À quand remonte ce goût pour les dictionnaires et les encyclopédies ? Au XVIIIe siècle nous explique Béatrice Didier dans un passionnant essai, Alphabet et raison : «  Défendre les droits de la raison en utilisant un ordre qui n’a rien de rationnel, l’alphabet, tel est le paradoxe des dictionnaires philosophiques du XVIIIe siècle. Bayle, Diderot, Voltaire ont su jouer avec art de cette contradiction et du même coup expérimenter les ressources multiples de l’écriture fragmentaire. » Béatrice Didier parle avec bonheur de « combinatoire de textes hétérogènes » et de « carnaval de l’alphabet ». Le XVIIIe siècle, ce n’est pas seulement Bayle et Diderot, c’est aussi Moreri, Dom Calmet et surtout le Trévoux, publié par les jésuites.
Ce goût des dictionnaires ne pouvait que conduire aux ouvrages spécialisés : les musiciens ont leur dictionnaire grâce à Fetis, les peintres et les sculpteurs sont dans le Bénézit, tandis que Robert, Bourloton et Cougny élaborent, en 1890, le dictionnaire des parlementaires français depuis 1789 et que, par la suite, Six consacre ses efforts à un dictionnaire des maréchaux, généraux et amiraux de la Révolution et de l’Empire.
Pour la langue, Littré vient concurrencer le Dictionnaire de l’Académie française, toujours remis sur le chantier. Et qui n’a consulté jadis le Larousse médical, dont la lecture suffisait à vous faire croire que vous étiez atteint des maladies les plus rares et les plus horribles ?
La vogue du dictionnaire s’explique par la volonté de disposer du savoir. Il arrive même que l’on s’imagine savant par la seule possession d’une encyclopédie acquise à grands frais, sans qu’il soit nécessaire de l’ouvrir. « Pourquoi apprendre, puisque c’est dans les livres ? » demandait Sacha Guitry.

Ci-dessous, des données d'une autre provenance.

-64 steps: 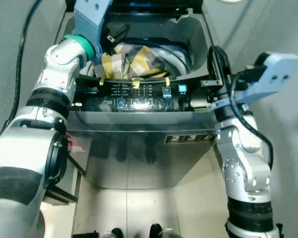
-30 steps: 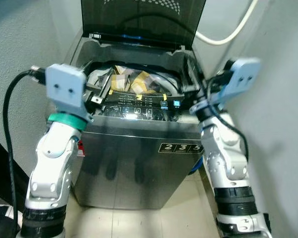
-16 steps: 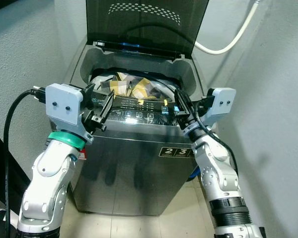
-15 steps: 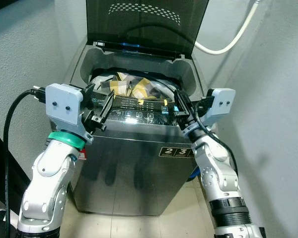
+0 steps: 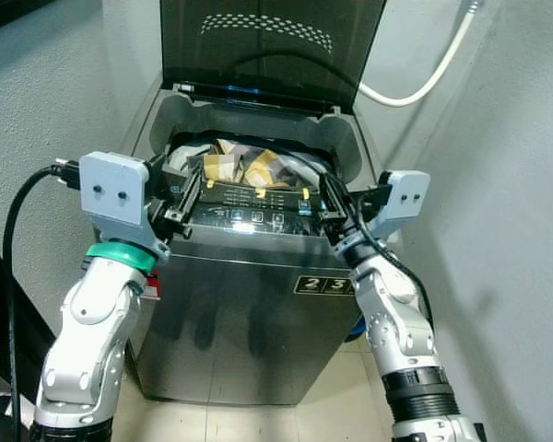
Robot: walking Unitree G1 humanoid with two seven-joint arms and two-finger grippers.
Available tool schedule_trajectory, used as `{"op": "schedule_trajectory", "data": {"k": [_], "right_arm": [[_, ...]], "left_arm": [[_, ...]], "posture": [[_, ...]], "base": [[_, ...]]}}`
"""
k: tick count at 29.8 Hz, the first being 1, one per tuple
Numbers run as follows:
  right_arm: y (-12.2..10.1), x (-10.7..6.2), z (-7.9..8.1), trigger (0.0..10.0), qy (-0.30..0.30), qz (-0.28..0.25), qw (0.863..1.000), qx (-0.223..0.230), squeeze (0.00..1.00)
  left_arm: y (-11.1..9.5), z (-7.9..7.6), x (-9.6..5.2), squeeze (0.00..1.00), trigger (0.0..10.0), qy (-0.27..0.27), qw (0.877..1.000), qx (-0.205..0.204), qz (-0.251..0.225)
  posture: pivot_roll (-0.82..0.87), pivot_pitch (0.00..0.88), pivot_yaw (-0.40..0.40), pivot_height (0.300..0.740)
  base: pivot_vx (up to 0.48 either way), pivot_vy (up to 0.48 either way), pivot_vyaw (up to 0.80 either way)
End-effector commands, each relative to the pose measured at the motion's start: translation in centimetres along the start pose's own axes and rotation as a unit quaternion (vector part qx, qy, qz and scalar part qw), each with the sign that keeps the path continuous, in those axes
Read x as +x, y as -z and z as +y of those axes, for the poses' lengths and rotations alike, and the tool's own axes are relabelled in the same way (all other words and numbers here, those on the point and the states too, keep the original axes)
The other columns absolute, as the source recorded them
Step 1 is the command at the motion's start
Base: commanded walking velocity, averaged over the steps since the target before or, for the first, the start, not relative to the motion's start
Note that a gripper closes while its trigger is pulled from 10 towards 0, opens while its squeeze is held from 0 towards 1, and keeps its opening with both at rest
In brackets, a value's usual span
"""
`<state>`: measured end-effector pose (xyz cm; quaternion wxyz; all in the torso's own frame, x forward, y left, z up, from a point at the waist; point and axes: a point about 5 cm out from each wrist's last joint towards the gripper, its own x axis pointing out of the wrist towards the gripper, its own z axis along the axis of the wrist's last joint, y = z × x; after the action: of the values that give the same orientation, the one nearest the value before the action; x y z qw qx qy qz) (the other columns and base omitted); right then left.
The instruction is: Clothes washing
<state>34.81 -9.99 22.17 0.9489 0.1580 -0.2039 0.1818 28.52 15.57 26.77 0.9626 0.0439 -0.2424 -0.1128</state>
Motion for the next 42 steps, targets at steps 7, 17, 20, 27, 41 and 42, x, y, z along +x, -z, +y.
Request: {"op": "schedule_trajectory", "data": {"k": [7, 17, 20, 27, 41, 42], "right_arm": [[0.0, -0.2, -0.8, 10.0, 0.038, -0.01, 0.999, 0.032, 0.0], [0.0, -0.4, -1.3, 10.0, 0.045, -0.011, 0.999, 0.028, 0.0], [0.4, -0.7, -1.4, 10.0, 0.053, -0.005, 0.998, 0.027, 0.0], [1.1, -1.2, -1.2, 10.0, 0.053, 0.007, 0.998, 0.017, 0.0], [1.4, -1.5, -2.1, 10.0, 0.069, 0.02, 0.997, -0.004, 0.0], [1.8, -1.8, -2.4, 10.0, 0.077, 0.028, 0.997, -0.013, 0.0]], "left_arm": [[0.3, -0.9, 0.5, 0.0, 10.0, 0.007, 1.0, -0.005, 0.005], [0.6, -0.9, 0.7, 0.0, 10.0, 0.008, 1.0, -0.013, 0.01], [1.1, -1.2, 0.6, 0.0, 10.0, 0.013, 1.0, -0.013, 0.018], [1.6, -1.6, 0.6, 0.0, 10.0, 0.019, 0.999, -0.017, 0.025], [3.0, -1.8, 0.6, 0.0, 10.0, 0.026, 0.998, -0.016, 0.047], [3.4, -1.9, 0.4, 0.0, 10.0, 0.029, 0.998, -0.014, 0.056]], "posture": [[0.11, 0.013, -0.06, 0.731], [0.1, 0.005, -0.043, 0.731], [0.1, 0.004, -0.046, 0.731], [0.09, 0.0, -0.039, 0.731], [0.07, 0.0, -0.031, 0.731], [0.07, 0.0, -0.032, 0.731]], "base": [[0.0, 0.0, 0.0], [0.0, 0.0, 0.0], [0.0, 0.0, 0.0], [0.0, 0.0, 0.0], [0.0, 0.0, 0.0], [0.0, 0.0, 0.0]]}}
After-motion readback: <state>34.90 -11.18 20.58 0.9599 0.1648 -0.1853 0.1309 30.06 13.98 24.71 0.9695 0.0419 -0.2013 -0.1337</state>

Internet marque un progrès, puisqu’il n’est plus nécessaire de s’encombrer d’énormes volumes, il suffit d’appuyer sur quelques touches et le renseignement demandé s’inscrit sur l’écran de l’ordinateur ou du téléphone.

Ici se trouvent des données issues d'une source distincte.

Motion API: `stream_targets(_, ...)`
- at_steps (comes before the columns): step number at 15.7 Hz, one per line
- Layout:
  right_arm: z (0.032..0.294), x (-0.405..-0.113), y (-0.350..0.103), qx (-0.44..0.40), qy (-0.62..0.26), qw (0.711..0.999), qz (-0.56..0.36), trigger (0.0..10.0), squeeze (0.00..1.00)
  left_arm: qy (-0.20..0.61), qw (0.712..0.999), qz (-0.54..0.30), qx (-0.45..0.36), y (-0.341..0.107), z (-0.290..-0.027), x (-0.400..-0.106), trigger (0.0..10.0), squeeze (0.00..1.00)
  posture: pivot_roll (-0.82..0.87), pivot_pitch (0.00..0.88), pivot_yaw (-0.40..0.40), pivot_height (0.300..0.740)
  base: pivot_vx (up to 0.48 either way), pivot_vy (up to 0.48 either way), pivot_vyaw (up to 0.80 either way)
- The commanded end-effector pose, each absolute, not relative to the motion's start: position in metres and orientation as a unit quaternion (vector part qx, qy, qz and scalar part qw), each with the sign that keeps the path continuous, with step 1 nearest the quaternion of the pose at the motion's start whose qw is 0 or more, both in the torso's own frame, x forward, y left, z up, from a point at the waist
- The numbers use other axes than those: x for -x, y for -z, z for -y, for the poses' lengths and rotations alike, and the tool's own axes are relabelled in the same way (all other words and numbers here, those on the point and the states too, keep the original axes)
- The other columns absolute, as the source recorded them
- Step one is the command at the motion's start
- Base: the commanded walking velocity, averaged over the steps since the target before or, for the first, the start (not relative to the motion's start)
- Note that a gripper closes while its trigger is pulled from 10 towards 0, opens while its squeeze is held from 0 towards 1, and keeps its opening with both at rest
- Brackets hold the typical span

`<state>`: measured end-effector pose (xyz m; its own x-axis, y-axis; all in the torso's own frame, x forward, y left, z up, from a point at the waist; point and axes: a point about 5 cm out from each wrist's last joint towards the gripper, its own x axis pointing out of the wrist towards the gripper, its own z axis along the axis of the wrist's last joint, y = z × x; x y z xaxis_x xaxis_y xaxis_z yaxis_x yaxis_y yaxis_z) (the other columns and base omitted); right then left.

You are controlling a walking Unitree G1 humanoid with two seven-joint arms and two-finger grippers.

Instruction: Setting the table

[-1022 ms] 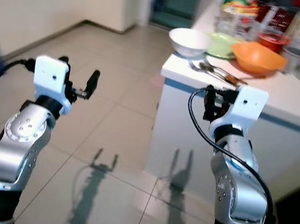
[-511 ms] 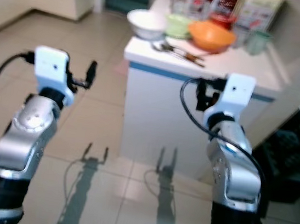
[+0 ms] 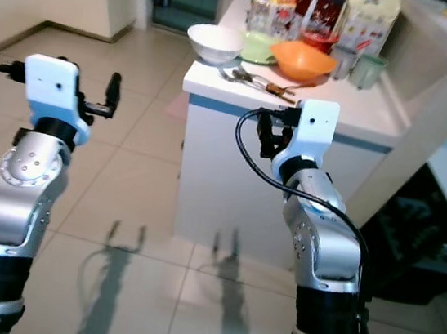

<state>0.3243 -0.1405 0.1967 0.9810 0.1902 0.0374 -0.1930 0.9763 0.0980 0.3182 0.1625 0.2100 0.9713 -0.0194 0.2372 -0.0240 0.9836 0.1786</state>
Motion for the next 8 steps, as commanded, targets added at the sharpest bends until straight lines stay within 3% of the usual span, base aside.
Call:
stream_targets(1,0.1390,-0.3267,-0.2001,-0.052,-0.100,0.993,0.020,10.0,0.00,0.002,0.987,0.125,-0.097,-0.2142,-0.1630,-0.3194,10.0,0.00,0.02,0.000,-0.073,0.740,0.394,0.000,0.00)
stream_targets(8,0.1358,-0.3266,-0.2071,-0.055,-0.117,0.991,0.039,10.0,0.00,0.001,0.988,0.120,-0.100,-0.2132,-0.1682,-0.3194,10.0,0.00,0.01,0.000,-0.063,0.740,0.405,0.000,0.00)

Un progrès ? Est-ce si sûr ? Outre les liens affectifs que l’homme tisse avec le livre, qui n’est pas qu’un simple objet, un moyen de transmission comme l’ordinateur ou le téléphone, le dictionnaire apportait quelque chose qu’ignore Internet. La recherche d’un article dans le dictionnaire imposait de parcourir des pages où d’autres articles attiraient l’attention et transformaient la quête d’une information en vagabondage culturel. À la recherche d’une notice consacrée à Mathurin Régnier, le célèbre poète satirique, on découvrait l’existence d’un Claude Régnier, ministre de Napoléon, du philologue Adolphe Régnier, du poète académicien Henri de Régnier et d’un Régnier de la Brière qui fut de la Comédie-Française.
Surtout, un dictionnaire, c’était un auteur, un nom et nullement un code, un mot de passe…

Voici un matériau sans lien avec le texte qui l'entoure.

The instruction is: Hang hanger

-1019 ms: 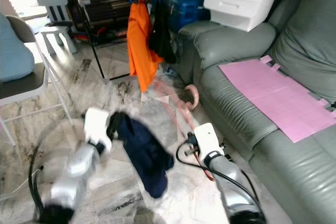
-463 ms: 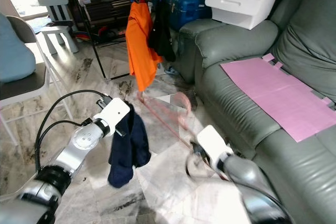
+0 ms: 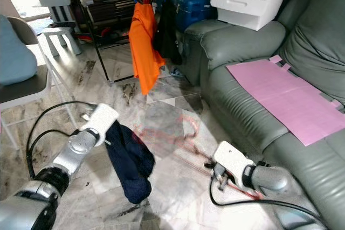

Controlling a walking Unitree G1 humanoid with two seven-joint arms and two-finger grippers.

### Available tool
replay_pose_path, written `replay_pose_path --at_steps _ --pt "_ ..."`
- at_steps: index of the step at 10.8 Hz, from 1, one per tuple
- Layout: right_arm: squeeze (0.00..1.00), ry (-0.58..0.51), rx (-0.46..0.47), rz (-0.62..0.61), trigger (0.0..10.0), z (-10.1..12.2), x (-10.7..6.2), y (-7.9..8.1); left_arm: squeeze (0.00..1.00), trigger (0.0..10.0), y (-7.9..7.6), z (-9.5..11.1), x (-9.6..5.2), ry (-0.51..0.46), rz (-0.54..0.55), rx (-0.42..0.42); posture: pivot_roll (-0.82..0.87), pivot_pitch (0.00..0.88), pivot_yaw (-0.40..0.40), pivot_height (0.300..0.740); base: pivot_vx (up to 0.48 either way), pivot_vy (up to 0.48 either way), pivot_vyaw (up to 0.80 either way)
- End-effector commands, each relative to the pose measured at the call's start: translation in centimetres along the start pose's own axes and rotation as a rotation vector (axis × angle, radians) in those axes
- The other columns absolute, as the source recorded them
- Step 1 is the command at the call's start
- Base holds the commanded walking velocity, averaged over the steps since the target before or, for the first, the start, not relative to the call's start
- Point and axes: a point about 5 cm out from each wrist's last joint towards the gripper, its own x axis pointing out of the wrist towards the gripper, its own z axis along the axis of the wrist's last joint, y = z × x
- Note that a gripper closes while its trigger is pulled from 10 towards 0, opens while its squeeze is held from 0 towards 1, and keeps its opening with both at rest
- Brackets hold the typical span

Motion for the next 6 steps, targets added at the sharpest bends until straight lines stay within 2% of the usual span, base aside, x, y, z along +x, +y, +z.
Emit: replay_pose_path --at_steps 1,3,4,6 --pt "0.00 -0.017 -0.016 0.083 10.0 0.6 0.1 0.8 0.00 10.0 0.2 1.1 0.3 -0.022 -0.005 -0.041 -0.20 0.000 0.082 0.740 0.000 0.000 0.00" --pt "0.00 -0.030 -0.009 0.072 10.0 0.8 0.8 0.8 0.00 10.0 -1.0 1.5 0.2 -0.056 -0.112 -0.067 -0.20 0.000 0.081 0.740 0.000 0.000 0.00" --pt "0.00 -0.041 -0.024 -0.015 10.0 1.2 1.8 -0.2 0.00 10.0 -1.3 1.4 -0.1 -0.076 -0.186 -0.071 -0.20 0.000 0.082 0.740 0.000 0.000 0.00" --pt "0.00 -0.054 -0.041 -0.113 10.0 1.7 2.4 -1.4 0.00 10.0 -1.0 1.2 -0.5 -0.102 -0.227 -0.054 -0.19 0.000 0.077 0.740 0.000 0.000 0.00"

Certes le livre s’use, sa reliure se casse, ses pages se froissent, mais on le considère alors comme ces vieux serviteurs de jadis qu’on n’osait renvoyer.
Non, jamais l’ordinateur ne remplacera le dictionnaire : il n’a pas d’âme.

Jean Tulard

Février 2019

Jean Tulard est membre de l’Institut. Historien spécialiste du Premier Empire et de l’Histoire du cinéma, il est professeur émérite à l’université de Paris-Sorbonne.

Cet article est publié dans son ouvrage De Napoléon et quelques autres sujets (éditions Tallandier, mars 2019), une somme de quarante-deux pensées diverses et insolites, rassemblées en un livre.